I sighed the morbid sigh when I noticed "air in the belly" of the first patient that was having CPR performed on them (bad sign by association with too many"fatals" and the CPR that you do anyways). Just that quick I was back in that state after you work a fatal that day. There is a type of consensus that kind of occurs before actually calling time of death that runs around the room, it came across the camera somehow and I picked up on TOD every time even when I wasn't paying attention in the end of the show. Typing this I realize that there is a moment given for acceptance of those nearby before calling it. (Not that we are going to overly disagree with the guy calling it)

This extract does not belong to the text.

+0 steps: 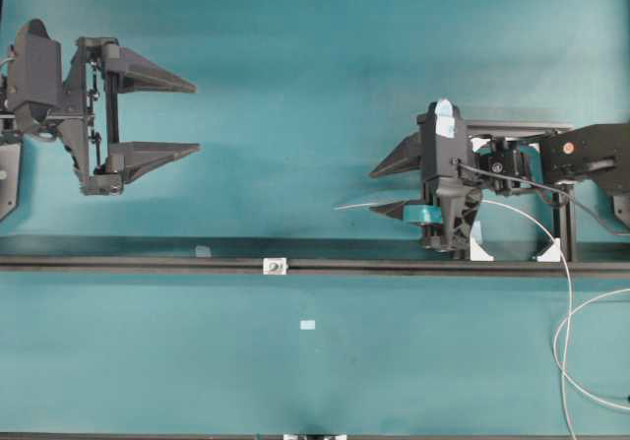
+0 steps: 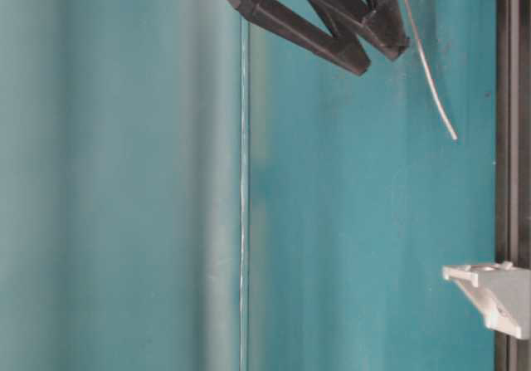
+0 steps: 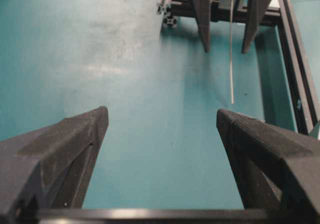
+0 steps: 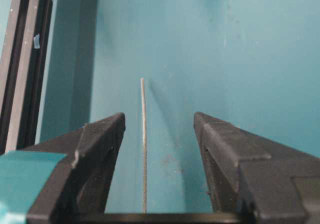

My last night at Cooper was different only in that I knew I would not be back. Instead of spending long weekends slipping on the floor (there was a shot of the floor in the film that explains this comment) I was going to spend the time dating my future wife and taking time for myself after many hectic years. Near the middle of the night we had a patient with a gunshot to the face, I was doing CPR with one hand and was turned around doing something with the other (I would have been prepping a procedure tray or hooking up yet another suction line), I didn't hear it, but when I turned back it seemed to me that they had called it, people's shoulders where different. Not wanting to be accused of doing CPR on acorpse, I verified what I suspected with a lift of the chin to which someone responded with a subtle nod. (I also didn't want to be guilty of not doing CPR on a patient.)

Multi-tasking while interacting with a room of people all multi-tasking is what we call "the dance", I was surprised how much the military version today wasn't so different from the civilian version of 14 years ago. I really really was surprised how hard it was to start watching tho...The sound of the helicopter door slamming shut chilled my spine.

I met a couple of guys from the 86th in Atlanta airport about 2 years ago. We chatted like medics do. I welcomed them home out of habit.

2 comments:

Grant Miller said...

I will TiVo it.

Spooney said...

Wow, that's a powerful story your bro tells. I think everyone should watch it. I haven't yet, but I'm gonna make myself do it.
BTW, Inconvenient Truth out this weekend. A movie that every human being should see.